Liver fibrosis is an important factor in the progression of disease for millions of people with chronic hepatitis C. There is a fundamental gap in understanding the development of liver fibrosis in people with chronic hepatitis C which currently makes liver biopsy the best way to determine liver fibrosis. The long-term objective of this research is to better understand and predict liver fibrosis in people with hepatitis C, without the need for liver biopsy. The objective of this particular R21 application is to gather preliminary data to support an RO1 application concerning hepatitis C fibrosis.
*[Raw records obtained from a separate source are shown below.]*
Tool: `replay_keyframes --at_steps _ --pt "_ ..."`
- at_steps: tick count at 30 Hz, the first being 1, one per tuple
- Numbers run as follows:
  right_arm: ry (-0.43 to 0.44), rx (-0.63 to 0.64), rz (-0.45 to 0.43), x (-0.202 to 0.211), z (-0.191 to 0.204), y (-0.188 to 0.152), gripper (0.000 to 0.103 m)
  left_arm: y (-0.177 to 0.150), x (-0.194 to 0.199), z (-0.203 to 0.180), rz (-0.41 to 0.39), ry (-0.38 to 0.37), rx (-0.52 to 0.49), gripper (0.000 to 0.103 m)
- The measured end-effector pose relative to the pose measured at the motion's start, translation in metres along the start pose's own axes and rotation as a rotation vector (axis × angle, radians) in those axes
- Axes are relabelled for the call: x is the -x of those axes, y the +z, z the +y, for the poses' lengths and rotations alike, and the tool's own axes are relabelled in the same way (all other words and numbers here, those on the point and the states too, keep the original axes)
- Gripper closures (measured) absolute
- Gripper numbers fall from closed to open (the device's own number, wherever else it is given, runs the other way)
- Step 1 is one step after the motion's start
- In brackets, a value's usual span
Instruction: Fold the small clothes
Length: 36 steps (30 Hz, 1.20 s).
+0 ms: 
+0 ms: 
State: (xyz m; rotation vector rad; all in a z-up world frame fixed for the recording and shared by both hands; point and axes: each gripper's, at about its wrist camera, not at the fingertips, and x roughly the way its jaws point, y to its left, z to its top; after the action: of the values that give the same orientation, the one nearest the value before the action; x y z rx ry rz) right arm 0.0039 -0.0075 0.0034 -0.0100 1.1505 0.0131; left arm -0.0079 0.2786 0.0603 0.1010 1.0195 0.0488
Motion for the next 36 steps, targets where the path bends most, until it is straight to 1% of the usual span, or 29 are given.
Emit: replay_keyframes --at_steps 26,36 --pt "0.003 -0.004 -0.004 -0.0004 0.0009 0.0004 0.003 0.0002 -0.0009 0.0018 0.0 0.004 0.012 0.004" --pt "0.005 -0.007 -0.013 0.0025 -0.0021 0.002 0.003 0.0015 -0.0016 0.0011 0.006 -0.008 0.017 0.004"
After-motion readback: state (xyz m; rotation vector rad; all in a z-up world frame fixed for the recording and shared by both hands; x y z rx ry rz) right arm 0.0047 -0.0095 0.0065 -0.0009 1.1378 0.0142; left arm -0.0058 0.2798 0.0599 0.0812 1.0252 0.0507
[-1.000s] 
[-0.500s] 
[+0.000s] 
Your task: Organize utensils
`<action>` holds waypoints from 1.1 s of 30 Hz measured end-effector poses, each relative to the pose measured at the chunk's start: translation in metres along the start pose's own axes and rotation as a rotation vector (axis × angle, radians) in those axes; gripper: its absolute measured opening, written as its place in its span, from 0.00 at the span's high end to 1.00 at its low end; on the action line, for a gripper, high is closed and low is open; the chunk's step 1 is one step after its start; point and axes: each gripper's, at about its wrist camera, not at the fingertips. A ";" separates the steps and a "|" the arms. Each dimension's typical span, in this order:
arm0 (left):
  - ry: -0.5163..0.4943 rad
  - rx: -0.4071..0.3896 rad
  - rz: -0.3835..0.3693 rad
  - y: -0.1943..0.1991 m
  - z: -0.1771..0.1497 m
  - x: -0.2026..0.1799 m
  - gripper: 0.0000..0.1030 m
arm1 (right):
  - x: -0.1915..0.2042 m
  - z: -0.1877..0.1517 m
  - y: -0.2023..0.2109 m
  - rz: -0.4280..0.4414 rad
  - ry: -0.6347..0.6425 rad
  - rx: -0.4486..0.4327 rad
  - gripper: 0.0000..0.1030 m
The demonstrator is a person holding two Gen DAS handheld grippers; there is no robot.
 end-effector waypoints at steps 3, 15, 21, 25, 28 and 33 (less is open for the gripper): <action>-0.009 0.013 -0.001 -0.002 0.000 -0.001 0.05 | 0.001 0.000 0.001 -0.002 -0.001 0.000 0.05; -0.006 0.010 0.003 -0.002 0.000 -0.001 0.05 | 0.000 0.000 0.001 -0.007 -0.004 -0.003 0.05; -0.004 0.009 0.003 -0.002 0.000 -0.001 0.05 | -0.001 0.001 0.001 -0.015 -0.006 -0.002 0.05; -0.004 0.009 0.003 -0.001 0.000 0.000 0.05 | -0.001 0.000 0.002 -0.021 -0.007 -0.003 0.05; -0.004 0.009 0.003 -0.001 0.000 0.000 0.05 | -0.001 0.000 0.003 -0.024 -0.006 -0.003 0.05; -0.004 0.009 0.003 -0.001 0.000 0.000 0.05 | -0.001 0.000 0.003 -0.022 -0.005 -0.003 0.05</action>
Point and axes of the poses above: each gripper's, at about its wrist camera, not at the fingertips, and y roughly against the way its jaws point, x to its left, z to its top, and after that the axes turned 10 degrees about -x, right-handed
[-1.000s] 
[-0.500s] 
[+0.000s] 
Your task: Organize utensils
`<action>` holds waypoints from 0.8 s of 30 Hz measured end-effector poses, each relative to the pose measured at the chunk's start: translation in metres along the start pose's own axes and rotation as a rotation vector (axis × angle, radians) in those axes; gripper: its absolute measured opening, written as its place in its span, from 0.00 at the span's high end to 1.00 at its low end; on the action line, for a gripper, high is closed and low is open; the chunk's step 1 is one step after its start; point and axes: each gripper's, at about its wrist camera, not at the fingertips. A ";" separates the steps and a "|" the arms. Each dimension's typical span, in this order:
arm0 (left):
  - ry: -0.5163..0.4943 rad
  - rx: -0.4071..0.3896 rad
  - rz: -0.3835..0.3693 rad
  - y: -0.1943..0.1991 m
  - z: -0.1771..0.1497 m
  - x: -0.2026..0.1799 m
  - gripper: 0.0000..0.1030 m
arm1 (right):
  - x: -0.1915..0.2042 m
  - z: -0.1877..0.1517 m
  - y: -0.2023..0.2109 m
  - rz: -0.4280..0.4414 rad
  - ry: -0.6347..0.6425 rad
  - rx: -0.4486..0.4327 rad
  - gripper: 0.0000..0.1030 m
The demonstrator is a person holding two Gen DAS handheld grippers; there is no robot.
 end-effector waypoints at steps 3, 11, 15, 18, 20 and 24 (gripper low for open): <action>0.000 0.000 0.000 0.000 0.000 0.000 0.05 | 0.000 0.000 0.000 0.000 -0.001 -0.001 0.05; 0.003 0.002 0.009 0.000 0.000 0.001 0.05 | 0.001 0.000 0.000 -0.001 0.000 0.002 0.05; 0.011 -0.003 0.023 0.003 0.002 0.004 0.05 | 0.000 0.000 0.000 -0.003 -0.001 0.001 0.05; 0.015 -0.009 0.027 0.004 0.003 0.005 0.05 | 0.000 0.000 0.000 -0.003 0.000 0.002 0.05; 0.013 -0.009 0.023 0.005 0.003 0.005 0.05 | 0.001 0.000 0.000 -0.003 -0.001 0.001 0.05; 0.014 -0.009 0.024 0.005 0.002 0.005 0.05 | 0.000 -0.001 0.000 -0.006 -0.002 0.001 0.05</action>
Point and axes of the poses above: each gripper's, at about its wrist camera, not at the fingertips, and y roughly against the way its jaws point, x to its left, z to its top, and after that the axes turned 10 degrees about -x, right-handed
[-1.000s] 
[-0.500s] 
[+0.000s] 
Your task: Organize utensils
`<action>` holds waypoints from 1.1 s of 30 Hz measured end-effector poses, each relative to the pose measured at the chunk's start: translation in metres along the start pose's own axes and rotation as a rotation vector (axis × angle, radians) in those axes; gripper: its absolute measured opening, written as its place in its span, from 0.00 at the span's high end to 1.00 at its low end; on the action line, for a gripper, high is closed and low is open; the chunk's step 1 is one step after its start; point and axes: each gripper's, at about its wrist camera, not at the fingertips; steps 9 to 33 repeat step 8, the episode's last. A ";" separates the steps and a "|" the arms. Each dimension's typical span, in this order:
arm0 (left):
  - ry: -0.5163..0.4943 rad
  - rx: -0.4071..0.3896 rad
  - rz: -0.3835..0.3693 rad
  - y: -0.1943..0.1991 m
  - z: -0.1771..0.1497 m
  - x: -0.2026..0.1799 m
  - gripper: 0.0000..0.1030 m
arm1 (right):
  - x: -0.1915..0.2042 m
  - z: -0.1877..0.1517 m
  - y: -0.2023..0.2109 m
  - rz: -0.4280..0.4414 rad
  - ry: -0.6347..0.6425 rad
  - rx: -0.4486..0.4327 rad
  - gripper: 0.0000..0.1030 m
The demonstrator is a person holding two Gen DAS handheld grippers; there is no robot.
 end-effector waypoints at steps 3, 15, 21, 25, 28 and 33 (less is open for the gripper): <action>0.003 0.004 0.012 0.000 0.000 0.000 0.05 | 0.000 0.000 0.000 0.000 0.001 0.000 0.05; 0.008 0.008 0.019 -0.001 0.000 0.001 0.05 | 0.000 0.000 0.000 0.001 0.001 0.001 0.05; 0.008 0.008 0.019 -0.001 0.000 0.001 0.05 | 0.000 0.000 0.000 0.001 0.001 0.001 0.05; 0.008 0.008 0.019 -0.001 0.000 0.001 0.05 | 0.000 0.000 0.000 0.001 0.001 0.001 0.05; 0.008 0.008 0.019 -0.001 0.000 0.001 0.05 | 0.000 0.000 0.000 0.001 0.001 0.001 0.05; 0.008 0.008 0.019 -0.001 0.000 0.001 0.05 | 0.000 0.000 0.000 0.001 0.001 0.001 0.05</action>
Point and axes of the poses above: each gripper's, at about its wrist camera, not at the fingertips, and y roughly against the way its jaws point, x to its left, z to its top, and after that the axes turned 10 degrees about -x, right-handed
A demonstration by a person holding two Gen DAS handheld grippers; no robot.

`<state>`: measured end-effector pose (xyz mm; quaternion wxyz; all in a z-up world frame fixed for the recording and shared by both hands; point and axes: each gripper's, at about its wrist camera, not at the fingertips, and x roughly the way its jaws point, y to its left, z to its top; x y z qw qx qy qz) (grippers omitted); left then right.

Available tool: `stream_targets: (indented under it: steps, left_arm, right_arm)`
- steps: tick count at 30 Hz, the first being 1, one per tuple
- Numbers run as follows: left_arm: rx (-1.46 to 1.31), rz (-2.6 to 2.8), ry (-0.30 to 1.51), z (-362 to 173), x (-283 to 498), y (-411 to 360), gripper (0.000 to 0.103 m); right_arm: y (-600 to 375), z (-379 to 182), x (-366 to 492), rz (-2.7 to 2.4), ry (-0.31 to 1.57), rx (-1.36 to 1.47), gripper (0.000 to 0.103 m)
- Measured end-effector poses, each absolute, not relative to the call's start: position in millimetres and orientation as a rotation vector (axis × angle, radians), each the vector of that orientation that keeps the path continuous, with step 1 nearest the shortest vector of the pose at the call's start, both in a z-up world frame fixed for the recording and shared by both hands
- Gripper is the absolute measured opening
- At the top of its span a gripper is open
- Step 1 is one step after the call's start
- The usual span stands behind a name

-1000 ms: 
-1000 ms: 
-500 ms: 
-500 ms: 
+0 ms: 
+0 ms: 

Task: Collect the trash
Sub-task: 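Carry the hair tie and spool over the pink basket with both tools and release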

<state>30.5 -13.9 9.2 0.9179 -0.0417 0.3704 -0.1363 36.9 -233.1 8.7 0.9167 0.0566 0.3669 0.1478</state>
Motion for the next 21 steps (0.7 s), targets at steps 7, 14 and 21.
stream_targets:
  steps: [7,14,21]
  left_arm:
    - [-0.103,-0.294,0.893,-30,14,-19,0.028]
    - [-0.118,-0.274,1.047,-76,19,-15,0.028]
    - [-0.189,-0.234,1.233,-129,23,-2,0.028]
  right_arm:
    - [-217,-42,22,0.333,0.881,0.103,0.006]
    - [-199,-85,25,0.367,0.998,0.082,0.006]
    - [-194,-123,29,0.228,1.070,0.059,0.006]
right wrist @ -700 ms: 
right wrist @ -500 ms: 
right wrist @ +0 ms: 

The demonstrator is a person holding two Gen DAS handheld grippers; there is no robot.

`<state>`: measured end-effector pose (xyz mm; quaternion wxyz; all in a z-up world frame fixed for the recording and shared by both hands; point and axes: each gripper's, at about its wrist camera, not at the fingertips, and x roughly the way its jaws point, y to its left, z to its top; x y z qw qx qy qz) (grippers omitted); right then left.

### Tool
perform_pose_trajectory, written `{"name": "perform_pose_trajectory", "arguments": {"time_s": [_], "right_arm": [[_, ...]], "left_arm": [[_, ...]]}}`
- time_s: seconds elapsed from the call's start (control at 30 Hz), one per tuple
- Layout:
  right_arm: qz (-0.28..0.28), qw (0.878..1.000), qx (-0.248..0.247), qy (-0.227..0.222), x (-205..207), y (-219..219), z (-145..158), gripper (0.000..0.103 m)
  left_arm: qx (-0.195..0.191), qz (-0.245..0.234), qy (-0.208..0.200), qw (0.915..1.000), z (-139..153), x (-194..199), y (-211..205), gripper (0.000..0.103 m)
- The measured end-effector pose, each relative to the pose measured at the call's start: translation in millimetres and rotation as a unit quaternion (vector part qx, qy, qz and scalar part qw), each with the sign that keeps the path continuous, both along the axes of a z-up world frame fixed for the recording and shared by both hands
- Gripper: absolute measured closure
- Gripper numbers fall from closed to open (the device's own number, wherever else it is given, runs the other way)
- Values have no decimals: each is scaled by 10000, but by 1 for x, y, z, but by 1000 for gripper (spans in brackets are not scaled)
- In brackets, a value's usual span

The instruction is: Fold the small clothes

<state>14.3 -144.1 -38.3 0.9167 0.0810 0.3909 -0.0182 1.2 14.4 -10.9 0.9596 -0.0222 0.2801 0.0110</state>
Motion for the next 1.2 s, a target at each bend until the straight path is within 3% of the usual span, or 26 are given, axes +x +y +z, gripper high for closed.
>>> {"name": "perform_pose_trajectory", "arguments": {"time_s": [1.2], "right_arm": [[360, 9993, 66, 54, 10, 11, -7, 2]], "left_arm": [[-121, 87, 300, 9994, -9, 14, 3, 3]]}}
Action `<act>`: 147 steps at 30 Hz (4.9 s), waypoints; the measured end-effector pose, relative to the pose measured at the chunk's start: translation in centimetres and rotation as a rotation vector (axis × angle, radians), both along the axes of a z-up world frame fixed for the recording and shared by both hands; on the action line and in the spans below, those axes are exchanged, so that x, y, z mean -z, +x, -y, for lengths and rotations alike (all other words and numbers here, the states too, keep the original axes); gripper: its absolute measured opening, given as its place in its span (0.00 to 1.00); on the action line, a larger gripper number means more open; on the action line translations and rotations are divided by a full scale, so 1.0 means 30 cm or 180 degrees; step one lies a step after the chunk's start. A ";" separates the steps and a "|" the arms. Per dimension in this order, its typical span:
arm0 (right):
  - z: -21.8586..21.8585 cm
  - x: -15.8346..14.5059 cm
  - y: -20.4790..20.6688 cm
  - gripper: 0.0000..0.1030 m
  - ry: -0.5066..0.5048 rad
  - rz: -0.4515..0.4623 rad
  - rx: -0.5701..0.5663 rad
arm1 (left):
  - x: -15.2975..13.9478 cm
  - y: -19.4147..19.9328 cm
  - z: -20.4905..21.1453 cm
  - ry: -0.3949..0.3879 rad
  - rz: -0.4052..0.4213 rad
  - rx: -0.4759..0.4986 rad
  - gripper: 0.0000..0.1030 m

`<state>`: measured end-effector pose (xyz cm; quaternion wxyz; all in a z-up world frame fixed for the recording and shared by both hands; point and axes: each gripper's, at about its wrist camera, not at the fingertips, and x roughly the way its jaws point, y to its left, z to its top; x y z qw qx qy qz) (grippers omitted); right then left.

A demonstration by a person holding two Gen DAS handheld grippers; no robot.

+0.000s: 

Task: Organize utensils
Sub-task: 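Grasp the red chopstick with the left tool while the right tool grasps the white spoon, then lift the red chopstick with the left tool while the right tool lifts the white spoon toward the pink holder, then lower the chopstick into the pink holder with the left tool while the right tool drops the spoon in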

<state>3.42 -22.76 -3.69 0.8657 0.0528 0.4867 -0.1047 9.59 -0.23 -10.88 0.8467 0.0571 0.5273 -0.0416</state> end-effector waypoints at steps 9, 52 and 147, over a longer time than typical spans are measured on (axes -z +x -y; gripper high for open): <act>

The central hypothesis of this proposal is that proteomic techniques can be used to establish a relationship between serum proteins and hepatic fibrosis that will allow determination of hepatic fibrosis without a liver biopsy in patients with hepatitis C. This research utilizes a remarkable ongoing tissue and data repository located at Oregon Health & Science University that contains more than 26,000 samples of serum, liver biopsies, liver explants and associated clinical data from more than 1,650 subjects with hepatitis C and other liver diseases. Key samples include serum and simultaneous liver biopsies from many individuals. Many of these samples are collected over time from the same patients undergoing various therapies for hepatitis C including liver transplantation.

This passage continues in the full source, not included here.